Martin Luther King, Jr. (1929–1968) American clergyman, activist, and leader in the American Civil Rights Movement

1960s, Letter from a Birmingham Jail (1963)
Context: But though I was initially disappointed at being categorized as an extremist, as I continued to think about the matter I gradually gained a measure of satisfaction from the label. Was not Jesus an extremist for love: "Love your enemies, bless them that curse you, do good to them that hate you, and pray for them which despitefully use you, and persecute you." Was not Amos an extremist for justice: "Let justice roll down like waters and righteousness like an ever flowing stream." Was not Paul an extremist for the Christian gospel: "I bear in my body the marks of the Lord Jesus." Was not Martin Luther an extremist: "Here I stand; I cannot do otherwise, so help me God." And John Bunyan: "I will stay in jail to the end of my days before I make a butchery of my conscience." And Abraham Lincoln: "This nation cannot survive half slave and half free." And Thomas Jefferson: "We hold these truths to be self evident, that all men are created equal..." So the question is not whether we will be extremists, but what kind of extremists we will be.
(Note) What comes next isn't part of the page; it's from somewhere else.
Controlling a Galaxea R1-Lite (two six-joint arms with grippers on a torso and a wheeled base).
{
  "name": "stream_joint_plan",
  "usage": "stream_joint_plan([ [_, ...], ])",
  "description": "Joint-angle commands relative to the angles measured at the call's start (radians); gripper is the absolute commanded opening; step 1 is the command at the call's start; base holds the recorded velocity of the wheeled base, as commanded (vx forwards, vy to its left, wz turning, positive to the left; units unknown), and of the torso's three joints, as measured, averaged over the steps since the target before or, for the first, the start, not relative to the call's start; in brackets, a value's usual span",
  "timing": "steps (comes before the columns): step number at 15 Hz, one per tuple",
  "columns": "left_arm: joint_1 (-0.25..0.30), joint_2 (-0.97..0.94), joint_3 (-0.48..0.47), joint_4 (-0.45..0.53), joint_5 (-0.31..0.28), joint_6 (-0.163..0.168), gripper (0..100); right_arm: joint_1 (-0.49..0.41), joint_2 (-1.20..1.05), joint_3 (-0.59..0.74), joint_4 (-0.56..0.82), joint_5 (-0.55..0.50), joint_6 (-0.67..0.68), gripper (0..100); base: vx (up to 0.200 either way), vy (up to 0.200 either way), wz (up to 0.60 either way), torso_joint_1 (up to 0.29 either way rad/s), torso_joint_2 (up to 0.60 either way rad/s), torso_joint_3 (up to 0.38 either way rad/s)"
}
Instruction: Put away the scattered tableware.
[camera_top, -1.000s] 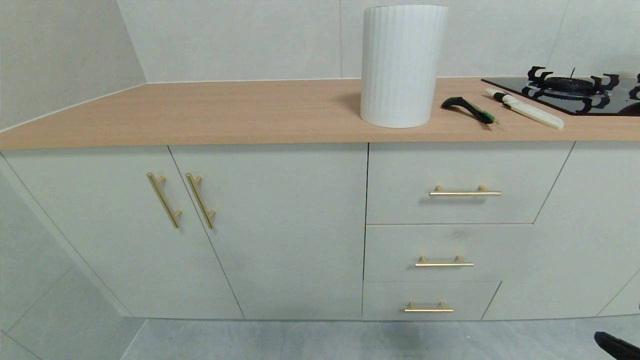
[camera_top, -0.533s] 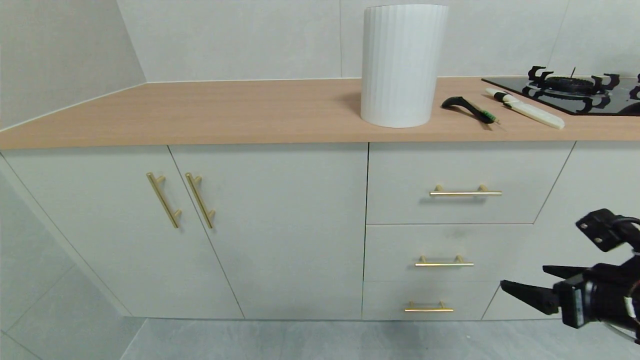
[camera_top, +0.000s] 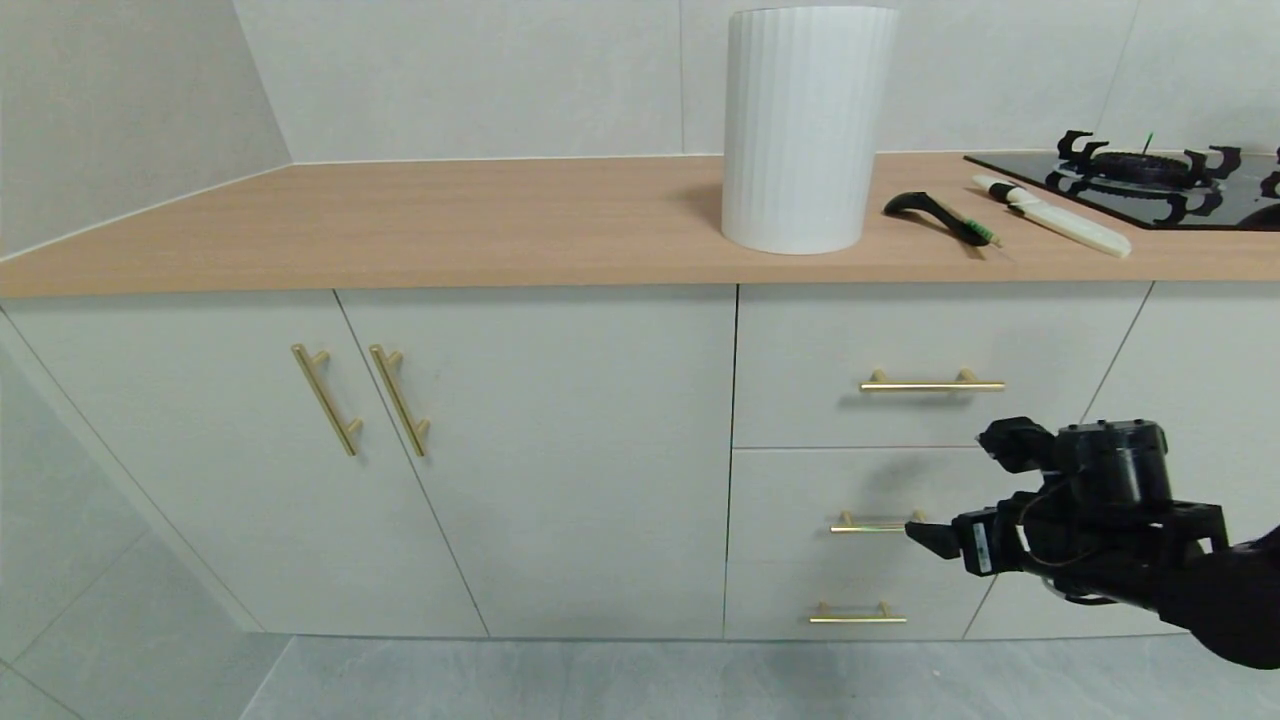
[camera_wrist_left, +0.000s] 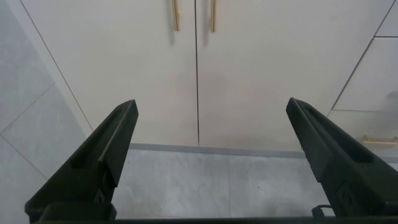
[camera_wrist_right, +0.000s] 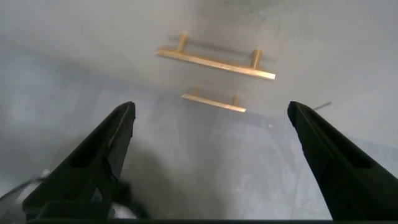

Will we be extremists for hate or for love? Will we be extremists for the preservation of injustice or for the extension of justice? In that dramatic scene on Calvary's hill three men were crucified. We must never forget that all three were crucified for the same crime — the crime of extremism. Two were extremists for immorality, and thus fell below their environment. The other, Jesus Christ, was an extremist for love, truth and goodness, and thereby rose above his environment. Perhaps the South, the nation and the world are in dire need of creative extremists.